What can you do to take a more defensive investment stance during uncertain markets? During down periods, investors may be tempted to move from equities to cash equivalents — especially as GIC rates are at some of their highest in decades. However, potential capital gains tax considerations when selling equities may make this impractical; consider also that interest income is fully taxable compared to more favourably-taxed capital gains. More important, of course, is the opportunity loss when equity markets resume their upward course, which can happen quickly and unexpectedly.
Instead, there may be other alternatives to consider when it comes to your portfolio, and here are a handful of ideas:
Rebalance your portfolio — During more challenging times, there may be an opportunity to reassess and rebalance investment portfolios. For instance, if the value of one security has gone up so much that it dominates your overall holdings, this may be a good time to consider selling to restore balance. Reallocating assets based on long-term goals and risk tolerance can help ensure that portfolios remain aligned with your objectives.

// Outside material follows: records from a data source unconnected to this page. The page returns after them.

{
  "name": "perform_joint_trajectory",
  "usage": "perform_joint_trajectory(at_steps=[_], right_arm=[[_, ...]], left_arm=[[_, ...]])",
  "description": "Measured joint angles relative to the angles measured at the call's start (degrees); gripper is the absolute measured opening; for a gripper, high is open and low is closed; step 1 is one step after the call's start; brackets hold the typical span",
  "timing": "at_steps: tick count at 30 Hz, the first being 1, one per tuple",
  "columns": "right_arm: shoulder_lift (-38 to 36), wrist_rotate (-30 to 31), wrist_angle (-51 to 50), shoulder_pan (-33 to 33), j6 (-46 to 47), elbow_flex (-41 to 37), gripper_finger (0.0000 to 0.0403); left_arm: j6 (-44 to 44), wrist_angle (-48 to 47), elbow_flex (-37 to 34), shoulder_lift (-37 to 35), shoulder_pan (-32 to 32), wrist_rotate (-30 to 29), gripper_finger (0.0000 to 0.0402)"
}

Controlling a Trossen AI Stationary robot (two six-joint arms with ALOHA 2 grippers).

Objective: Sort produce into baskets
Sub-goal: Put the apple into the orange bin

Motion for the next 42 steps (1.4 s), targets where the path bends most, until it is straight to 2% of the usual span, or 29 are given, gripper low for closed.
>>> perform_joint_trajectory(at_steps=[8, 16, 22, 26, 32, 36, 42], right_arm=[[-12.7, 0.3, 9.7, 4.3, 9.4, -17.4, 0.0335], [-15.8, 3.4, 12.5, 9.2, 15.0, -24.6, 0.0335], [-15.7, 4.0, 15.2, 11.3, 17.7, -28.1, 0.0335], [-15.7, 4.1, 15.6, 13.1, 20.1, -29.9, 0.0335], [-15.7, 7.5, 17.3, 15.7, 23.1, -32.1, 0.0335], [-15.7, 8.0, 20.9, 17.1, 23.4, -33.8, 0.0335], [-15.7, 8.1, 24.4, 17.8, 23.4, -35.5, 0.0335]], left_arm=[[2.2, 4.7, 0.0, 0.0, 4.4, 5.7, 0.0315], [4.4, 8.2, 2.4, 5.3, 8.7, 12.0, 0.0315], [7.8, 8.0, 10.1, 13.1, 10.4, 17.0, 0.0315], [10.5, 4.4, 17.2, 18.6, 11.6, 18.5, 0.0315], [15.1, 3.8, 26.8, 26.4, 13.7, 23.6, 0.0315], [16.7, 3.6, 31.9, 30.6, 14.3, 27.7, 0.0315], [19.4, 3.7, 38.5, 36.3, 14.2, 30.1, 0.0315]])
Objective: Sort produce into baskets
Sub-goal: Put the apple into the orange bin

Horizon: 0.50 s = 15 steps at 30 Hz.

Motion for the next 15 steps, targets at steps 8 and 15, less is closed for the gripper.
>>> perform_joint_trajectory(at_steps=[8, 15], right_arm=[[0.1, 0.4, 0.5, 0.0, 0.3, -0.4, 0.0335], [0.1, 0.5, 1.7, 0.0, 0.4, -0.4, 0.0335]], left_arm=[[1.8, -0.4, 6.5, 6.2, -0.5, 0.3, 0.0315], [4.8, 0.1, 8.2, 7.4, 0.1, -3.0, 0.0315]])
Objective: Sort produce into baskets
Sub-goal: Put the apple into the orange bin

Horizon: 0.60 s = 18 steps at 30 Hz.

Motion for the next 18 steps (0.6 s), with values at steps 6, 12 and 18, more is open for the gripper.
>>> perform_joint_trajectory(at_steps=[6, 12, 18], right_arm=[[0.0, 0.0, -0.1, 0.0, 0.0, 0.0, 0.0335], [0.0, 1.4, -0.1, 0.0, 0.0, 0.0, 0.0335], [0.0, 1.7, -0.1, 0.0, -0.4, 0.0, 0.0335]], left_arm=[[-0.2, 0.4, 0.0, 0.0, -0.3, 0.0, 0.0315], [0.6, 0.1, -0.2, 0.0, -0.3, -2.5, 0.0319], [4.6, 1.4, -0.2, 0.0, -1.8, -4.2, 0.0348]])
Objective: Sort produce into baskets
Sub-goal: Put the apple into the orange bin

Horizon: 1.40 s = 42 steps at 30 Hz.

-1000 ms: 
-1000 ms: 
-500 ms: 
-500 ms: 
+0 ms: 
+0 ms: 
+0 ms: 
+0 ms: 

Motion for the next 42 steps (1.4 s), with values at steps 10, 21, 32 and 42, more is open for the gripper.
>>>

Upgrade or switch to quality investments — More established companies may offer greater stability and may be better able to withstand economic downturns. Companies with strong balance sheets, little debt and healthy cash flows can better fund operations during difficult times. Some quality companies have a history of continuing, and even increasing, dividend payments during downturns. Buying into companies/industries that will be least affected by adverse economic climates may be an option, such as consumer staples or healthcare (“defensive” sectors) that may continue to serve consumers’ basic needs throughout every market cycle.
Option writing — Engaging in a “covered call strategy,” or writing call options on your stocks, where available, may provide income and downside price protection without the need to sell your shares. The premium received — the price paid to the investor by the buyer of the options — provides immediate income and downside price protection. The offset is that you may be obligated to sell your shares at a predetermined price should the buyer of the options decide to exercise the options.
Look to different asset classes — With interest rates expected to be higher for longer, there may be opportunities in fixed income. Shorter-term bonds may be one alternative offering higher yields that may be less sensitive to changes in interest rates, given continuing bond market volatility. For investors with specific income needs, such as retirees, adjustments to a fixed-income strategy may help cover income needs, should the equity portion of a portfolio experience a downturn and require time to return to more stable levels.
Automate through a Dividend Reinvestment Plan (DRIP) — This allows investors to reinvest dividends or distributions received back into the same investment, often in the form of additional shares, instead of receiving cash. Over time, this has the potential to meaningfully grow the number of shares owned, driven by the power of compounding. DRIPs are set up to operate automatically, which can take the emotion out of investing; reinvestment is made at regular intervals, steadily building positions over time. Some DRIPs also allow reinvestment without additional transaction costs or commissions.
Instead of selling, consider buying — Down markets may be a great time for investors to put money to work for better-valued, longer-term opportunities. Regularly investing a fixed amount of money, regardless of market conditions, can help to separate emotions associated with market volatility from investing decisions. This is often done through a dollar-cost averaging program. During down markets, this strategy allows investors to purchase more shares when prices are lower, potentially lowering the average cost per share over time.
We continue to be focused on managing portfolios to navigate the challenges that come with the changing times. While adjustments to portfolios can be made in response to expected or prevailing economic conditions, it is worthwhile remembering that portfolios have been positioned for the longer term, with the expectation that markets will experience both ups and downs. Even during more challenging times, have confidence that your plan continues to work for you.